ADA assigned: Rebert said he's assigned senior deputy prosecutor Tom Reilly to review all the drug cases filed by West Manchester Township Police -- both pending cases and closed cases.
"But it's not going to happen quickly. There are a number of cases that we'll have to make judgments on, so it may take a while," Rebert said. "But we'll get it done. ... We're going to look at all of them."
Rebert said he has no idea how many cases Reilly will have to scrutinize.
For pending cases, prosecutors will have to decide if they have enough evidence to prosecute, he said. For closed cases, Rebert said his office will have to determine whether to ask a judge to overturn verdicts, if they were based on corrupted evidence.
"That would be the appropriate thing to do in that scenario," he said.

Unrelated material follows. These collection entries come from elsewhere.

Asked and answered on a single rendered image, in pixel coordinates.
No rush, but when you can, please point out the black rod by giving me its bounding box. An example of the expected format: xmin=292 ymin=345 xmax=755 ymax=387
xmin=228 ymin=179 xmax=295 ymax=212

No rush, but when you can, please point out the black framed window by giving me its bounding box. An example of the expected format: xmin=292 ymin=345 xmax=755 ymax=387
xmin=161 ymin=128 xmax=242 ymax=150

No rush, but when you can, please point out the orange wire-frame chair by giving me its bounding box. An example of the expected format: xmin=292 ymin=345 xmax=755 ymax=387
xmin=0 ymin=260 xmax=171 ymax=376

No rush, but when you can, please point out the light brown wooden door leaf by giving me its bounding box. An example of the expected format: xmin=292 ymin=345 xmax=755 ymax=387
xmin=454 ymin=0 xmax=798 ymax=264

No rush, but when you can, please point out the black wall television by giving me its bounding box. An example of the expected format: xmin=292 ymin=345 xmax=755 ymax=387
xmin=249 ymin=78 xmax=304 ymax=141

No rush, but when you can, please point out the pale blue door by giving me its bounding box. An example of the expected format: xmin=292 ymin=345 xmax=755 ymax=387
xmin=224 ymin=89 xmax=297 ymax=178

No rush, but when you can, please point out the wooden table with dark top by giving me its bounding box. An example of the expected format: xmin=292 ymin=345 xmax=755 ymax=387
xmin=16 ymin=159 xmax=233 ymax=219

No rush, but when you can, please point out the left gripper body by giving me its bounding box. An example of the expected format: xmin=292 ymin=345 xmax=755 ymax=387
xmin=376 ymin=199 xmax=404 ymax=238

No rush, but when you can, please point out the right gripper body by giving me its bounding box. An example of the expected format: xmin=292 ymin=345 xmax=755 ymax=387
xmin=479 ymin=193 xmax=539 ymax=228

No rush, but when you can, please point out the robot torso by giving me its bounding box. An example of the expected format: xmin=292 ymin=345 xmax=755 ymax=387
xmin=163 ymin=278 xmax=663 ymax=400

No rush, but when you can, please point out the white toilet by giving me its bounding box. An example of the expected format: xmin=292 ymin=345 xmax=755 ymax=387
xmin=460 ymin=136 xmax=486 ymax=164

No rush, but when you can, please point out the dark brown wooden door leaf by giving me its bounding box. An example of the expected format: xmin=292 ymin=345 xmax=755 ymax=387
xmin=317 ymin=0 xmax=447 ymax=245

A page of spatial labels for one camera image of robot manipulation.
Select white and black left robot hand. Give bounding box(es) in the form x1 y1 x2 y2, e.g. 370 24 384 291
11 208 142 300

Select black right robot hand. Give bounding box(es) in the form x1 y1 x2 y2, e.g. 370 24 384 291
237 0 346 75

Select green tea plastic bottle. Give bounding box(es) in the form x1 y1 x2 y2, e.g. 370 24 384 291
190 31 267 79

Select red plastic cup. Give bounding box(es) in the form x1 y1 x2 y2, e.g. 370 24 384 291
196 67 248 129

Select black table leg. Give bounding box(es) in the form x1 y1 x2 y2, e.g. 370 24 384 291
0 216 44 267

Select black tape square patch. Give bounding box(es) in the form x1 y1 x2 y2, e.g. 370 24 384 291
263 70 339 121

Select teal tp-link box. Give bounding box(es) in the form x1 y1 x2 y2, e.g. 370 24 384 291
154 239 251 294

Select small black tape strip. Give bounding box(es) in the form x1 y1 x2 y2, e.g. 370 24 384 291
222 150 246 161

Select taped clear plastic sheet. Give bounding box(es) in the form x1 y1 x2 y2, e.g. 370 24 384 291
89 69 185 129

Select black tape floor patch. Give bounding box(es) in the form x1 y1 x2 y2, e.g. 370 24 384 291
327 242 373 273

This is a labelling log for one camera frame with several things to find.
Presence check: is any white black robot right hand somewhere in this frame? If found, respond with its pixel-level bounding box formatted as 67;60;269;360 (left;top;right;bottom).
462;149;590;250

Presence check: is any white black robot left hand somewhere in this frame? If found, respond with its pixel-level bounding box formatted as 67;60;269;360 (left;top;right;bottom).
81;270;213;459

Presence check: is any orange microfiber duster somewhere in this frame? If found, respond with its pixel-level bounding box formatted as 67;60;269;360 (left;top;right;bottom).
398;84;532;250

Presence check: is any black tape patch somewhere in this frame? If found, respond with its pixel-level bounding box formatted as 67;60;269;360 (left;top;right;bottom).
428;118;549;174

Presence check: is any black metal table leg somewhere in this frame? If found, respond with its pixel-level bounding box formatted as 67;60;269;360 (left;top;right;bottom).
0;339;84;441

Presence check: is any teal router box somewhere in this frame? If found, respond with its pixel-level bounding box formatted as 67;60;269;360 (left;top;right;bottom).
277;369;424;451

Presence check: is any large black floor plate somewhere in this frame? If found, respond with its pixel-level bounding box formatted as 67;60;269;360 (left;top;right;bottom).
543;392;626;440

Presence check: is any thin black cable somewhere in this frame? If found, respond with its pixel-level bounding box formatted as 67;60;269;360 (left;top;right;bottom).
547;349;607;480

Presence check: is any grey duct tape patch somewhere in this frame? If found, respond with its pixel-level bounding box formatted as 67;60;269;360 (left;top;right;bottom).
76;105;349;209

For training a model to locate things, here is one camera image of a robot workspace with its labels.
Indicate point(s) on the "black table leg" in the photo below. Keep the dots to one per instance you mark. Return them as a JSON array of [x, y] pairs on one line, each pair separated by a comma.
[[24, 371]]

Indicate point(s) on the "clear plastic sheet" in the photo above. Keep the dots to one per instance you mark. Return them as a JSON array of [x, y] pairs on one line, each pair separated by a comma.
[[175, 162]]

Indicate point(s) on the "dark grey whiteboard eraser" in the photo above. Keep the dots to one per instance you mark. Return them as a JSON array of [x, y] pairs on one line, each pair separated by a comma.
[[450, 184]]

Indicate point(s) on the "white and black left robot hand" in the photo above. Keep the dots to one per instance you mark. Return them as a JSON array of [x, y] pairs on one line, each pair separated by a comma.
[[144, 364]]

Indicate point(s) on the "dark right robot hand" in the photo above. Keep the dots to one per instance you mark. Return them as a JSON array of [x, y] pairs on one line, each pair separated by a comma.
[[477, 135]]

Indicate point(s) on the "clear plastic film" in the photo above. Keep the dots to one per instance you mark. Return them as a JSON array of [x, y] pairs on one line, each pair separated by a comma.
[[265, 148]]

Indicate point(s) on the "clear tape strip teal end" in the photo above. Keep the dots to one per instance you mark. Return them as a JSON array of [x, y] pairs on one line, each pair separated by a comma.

'Incredible' damage: The cases of defendants who pleaded guilty to drug-dealing charges filed by West Manchester Township Police will also be reviewed, Rebert said, but it's less clear what action to take in those cases, since those de-fendants admitted guilt.
"I never had any reason to believe Crider was a bad cop or had any kind of a problem. Obviously, I was mistaken because he's done an incredible amount of damage to the justice system and his department with his thefts and his drug problems," Rebert said. "It may result in guilty people being cut loose, and it obviously has already resulted in charges being dismissed because of his activities."
Crider, 54, of Lilac Drive in West Manchester Township, remains free on $25,000 unsecured bail. He is charged with 100 counts of tampering with public records or information, 100 counts of theft, 27 counts of tampering with or fabricating physical evidence, 21 counts of possession of a substance by an unauthorized person, and one count of possession with intent to use drug paraphernalia.